Alberto Núñez Feijóo, durante el desayuno informativo que ofreció este martes en el Hostal dos Reis Católicos, invocó a las meigas de tan fatídico momento, y la misma figura del serbio Miroslav Djukic atenazado por los nervios amenazó con aparecerse ante el auditorio. El candidato popular ha concentrado muchos minutos de campaña en evitar el triunfalismo de creer que su tercera gran victoria se conseguirá sin siquiera contar los votos. Mientras volvía a insistir en una de sus más antiguas reivindicaciones, la reforma de la ley electoral para que se favorezca al partido que gana las elecciones, Feijóo ahondó en su mensaje de movilizar a todos sus votantes potenciales para no lamentarse después del pitido final.

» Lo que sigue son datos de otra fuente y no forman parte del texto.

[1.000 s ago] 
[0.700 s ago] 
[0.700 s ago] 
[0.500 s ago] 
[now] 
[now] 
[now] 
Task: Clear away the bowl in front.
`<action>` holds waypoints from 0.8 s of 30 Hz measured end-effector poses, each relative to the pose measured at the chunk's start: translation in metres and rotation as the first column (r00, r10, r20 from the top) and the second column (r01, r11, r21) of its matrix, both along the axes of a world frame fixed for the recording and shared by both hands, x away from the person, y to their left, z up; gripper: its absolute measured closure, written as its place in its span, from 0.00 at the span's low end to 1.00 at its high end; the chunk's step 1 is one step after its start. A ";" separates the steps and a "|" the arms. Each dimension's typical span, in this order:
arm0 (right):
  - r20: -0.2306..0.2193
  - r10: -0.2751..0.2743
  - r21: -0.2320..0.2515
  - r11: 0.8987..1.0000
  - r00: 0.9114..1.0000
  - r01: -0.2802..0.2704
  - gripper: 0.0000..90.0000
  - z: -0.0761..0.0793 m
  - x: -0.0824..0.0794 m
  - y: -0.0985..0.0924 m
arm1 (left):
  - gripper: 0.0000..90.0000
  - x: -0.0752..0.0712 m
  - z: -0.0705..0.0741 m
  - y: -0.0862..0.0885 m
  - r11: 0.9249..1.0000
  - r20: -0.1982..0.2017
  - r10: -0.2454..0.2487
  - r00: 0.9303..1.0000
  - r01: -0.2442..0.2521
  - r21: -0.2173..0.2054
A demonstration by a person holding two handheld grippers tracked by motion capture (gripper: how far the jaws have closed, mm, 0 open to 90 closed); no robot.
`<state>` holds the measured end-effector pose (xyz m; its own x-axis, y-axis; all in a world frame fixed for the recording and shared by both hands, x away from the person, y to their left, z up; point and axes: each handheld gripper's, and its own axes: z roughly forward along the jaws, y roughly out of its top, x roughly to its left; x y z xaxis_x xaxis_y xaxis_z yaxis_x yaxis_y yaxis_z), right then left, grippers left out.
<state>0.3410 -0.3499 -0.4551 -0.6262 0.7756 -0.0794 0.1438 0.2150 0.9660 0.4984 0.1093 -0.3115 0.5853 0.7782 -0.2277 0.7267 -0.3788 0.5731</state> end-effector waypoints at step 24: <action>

«La única tranquilidad que podemos tener en este caso es que el penalti lo tira todo el pueblo gallego», del que había señalado con anterioridad que «suele ser lo suficientemente sabio como para ver indicios y anticiparse a situaciones delicadas». Sobre este punto, señaló que «supo hacerlo en 2009 cuando todavía muchos negaban la crisis. Y en 2012 lo volvieron a hacer, por eso pedimos que también lo hagan el próximo domingo».

Sin ser un hombre excesivamente futbolero, quizá el presidente tuvo una visión de sí mismo en la noche electoral. Con todos los sondeos a favor y los rivales sumidos en una profunda crisis, existe la posibilidad de verse como el eterno Arsenio Iglesias, compareciendo ante los medios pese a tener muchos más interrogantes que certezas sobre lo sucedido. Aquel día, el viejo druida de Arteixo, envuelto en su mística habitual, solo acertó a decir: «No pudo ser, y muchas más preguntas no les podría contestar, porque ya no sé ni qué decir».